Community "ownership" of all data is a cornerstone of the data process itself. Cultural ways and the reality of rural community life must be concerns of researchers and be factored into all research efforts and initiatives. Cultural competency, cultural appropriateness and cultural sensitivity are needs which are recognized and are most fully met when the "community" is a full partner in each step of the data process. In order to encourage community partnerships, the following steps are urged:
- Involve and train community members to serve as point persons in the data collection process. Community/tribal persons are much more likely to be successful in access and data collection than an outside researcher;
- clarify the role of rural minorities by developing strategies to ensure community
involvement in data collection processes;
- define research needs in conjunction with rural minorities by increasing the participation of minorities (individuals, institutions and communities) in designing, conducting, analyzing and interpreting research studies;
- educate and empower communities to use research data in policy and program development,
- establish protocols for effectively approaching and involving minority communities in these research studies;
- provide computer technology and training to facilitate the use of data and information in further involving rural minority communities in making decisions about their health care; and
- consider the time-sensitive nature of minority data by shortening the time frame between data gathering and data reporting as a strategy for empowering a minority community.

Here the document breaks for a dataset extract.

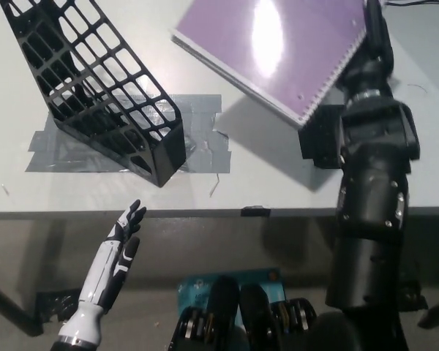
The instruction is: A shelf with a book inside it is placed on the center of the desk infront of the robot. The robot uses its right hand to grab the book, take it out and hand it to a person.
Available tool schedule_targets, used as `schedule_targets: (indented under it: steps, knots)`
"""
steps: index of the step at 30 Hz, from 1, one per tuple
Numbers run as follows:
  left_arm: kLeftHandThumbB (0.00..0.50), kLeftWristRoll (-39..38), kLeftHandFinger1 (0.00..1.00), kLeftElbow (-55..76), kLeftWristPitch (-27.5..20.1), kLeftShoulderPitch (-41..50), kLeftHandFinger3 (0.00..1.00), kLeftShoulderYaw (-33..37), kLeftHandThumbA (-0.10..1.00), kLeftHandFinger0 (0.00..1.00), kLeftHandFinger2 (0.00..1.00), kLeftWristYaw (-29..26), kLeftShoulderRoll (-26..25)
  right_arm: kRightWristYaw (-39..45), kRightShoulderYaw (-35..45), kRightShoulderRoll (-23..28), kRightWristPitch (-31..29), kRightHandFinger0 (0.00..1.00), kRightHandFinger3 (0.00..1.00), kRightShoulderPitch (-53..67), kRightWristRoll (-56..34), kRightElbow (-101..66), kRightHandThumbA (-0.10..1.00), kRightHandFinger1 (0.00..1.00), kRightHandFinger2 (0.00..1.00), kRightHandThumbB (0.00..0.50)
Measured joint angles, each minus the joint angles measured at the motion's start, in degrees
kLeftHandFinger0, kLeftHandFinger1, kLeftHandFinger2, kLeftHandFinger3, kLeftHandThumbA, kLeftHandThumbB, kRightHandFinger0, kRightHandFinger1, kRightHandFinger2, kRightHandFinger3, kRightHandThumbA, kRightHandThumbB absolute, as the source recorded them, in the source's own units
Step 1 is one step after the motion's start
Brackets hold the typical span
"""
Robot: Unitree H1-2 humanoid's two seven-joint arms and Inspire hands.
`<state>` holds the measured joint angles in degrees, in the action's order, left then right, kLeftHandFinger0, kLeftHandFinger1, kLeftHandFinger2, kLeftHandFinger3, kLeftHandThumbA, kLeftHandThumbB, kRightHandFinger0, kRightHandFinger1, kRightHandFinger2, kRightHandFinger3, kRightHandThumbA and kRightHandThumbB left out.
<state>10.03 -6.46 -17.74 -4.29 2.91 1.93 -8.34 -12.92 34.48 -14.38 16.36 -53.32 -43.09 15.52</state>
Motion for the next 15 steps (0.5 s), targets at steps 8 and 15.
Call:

The National Rural Health Association favors adoption of the strategies listed above in data gathering on rural minority populations. Five areas of common needs and four areas of focused efforts are urged in this issue paper. Their purpose is to achieve and maintain a quality of life within the multigenerational rural minority populations from the individual, community and local level upwards to the national level, and to eliminate all health disparities within these at-risk persons and groups and to advocate a healthy lifestyle with prevention as well as treatment as an accepted norm.